TMPC president Michinobu Sugata said the company targets to assemble 30,000 units this year. It is also keeping its sales target of 60,000 units this year, a carry-over goal from last year.
Sugata said that if production would be increased this year, TMPC would do so by requiring their workers to render overtime work. But for now, it is not likely to enlarge its factory space or hire more workers.
He also said that TMPC is not likely to assemble a new model locally.
“We are planning, but the current difficulty is that the manufacturing cost is so much higher than those of other countries because of the low volume and the lack of government support. With the adequate amount of government support, we can compete (with other countries),” he said.
Sugata said that despite the grant of ITH for the production of the new Vios, TMPC is also seeking tax incentives for the manufacture of automotive parts for domestic consumption.

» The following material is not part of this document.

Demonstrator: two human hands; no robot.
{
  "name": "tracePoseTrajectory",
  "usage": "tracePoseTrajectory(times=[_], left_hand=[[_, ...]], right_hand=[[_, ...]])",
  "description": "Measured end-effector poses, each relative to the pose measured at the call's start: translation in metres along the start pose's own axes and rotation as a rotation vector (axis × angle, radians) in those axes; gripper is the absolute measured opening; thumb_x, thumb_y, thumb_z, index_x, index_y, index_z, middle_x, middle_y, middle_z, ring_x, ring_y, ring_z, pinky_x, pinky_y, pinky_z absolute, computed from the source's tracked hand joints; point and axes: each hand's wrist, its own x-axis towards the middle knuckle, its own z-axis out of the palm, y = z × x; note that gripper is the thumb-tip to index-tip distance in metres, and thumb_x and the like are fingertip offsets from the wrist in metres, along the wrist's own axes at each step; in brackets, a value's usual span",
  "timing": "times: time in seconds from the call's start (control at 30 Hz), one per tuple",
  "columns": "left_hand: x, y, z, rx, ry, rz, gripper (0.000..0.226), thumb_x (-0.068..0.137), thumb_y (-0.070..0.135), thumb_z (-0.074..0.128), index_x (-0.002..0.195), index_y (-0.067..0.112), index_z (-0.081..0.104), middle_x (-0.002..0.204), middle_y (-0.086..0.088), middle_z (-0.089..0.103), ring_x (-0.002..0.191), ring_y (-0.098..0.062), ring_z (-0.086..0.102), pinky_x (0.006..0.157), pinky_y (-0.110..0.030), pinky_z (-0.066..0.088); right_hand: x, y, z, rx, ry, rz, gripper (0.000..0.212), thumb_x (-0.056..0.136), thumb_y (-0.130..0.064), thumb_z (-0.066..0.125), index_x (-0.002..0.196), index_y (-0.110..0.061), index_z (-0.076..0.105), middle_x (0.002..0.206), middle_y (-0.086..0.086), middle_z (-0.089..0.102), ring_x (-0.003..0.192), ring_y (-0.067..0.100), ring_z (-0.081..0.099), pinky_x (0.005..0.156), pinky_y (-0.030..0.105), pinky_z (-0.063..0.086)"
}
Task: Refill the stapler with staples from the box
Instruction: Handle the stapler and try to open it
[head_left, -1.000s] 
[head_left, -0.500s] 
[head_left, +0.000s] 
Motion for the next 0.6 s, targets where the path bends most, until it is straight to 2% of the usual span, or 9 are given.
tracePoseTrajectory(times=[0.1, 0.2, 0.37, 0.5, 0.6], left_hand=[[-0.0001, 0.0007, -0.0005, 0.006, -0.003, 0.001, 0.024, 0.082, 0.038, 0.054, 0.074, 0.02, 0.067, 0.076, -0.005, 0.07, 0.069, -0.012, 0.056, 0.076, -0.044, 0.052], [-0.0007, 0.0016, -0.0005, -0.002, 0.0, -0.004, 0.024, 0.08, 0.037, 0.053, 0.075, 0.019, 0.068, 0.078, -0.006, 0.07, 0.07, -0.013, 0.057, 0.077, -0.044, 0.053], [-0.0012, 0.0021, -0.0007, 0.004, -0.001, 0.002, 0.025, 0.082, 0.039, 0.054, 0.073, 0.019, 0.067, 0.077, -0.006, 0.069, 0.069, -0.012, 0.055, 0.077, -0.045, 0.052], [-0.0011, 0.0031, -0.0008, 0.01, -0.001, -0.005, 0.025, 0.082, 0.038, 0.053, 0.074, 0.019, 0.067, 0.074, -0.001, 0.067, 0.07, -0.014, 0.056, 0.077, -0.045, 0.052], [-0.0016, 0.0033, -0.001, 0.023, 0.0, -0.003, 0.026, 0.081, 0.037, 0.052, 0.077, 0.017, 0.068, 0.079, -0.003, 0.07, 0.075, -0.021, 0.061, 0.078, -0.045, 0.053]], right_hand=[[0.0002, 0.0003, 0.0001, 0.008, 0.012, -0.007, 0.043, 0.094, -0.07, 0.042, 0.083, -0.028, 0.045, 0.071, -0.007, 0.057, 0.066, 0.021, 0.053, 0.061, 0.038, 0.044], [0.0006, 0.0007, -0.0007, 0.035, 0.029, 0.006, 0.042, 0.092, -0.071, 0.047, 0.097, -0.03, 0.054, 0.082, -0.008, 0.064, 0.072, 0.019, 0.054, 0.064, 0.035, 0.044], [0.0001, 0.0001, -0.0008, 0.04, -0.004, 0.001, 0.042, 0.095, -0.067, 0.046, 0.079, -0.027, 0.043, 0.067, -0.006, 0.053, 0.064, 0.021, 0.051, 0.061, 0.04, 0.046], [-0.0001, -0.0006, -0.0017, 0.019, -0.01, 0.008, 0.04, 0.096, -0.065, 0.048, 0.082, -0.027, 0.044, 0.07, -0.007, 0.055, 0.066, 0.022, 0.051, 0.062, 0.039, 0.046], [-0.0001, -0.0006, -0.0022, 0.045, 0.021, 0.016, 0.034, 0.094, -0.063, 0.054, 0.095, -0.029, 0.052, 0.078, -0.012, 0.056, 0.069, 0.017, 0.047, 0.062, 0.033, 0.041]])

He said manufacturers of automotive parts that supply domestically should be given incentives to improve the content of cars produced in the country.
“We need more supplies coming in to increase the local content,” he said. “ITH is given only to automobile manufacturers. We need support for domestic market supply (of automotive parts),” he said.
He said that if a third model is to be assembled in the Philippines, it would likely be an SUV and smaller car models which are gaining popularity in the Philippines,
Sugata said that for now, TMPC would focus on the local assembly of the Vios and Innova models.
TMPC yesterday launched the newest version of its Camry, a luxury sedan model.
The new Camry is available in variants with 2.5 and 3.5 liter engines.
The variants are priced as follows: 3.5Q at P2, 082,000; 3.5Q White Pearl at P2, 097,000; 2.5V at P1, 681,000; 2.5V White Pearl at P1, 696,000; 2.5G at P1, 451,000 and 2.5G White Pearl at P1, 466,000.
Available shades are white pearl, silver metallic, beige metallic, gray metallic, medium silver metallic, dark steel mica and attitude black.
TMPC targets to sell 100 new Camry units per month, higher than the monthly sales performance of the previous Camry model of only 70 to 80 per month.
The 2.5 liter engine variant is assembled in Thailand, while the 3.5 liter engine variant is assembled in Japan. Thailand has stopped the production of the 3.5 variant since the flood.
“So many customers are waiting for the new model. This was already introduced in Japan last year and so many people are asking for the new model” said Sugata.
He said the Camry has cornered 30 to 40 percent of the local medium car segment.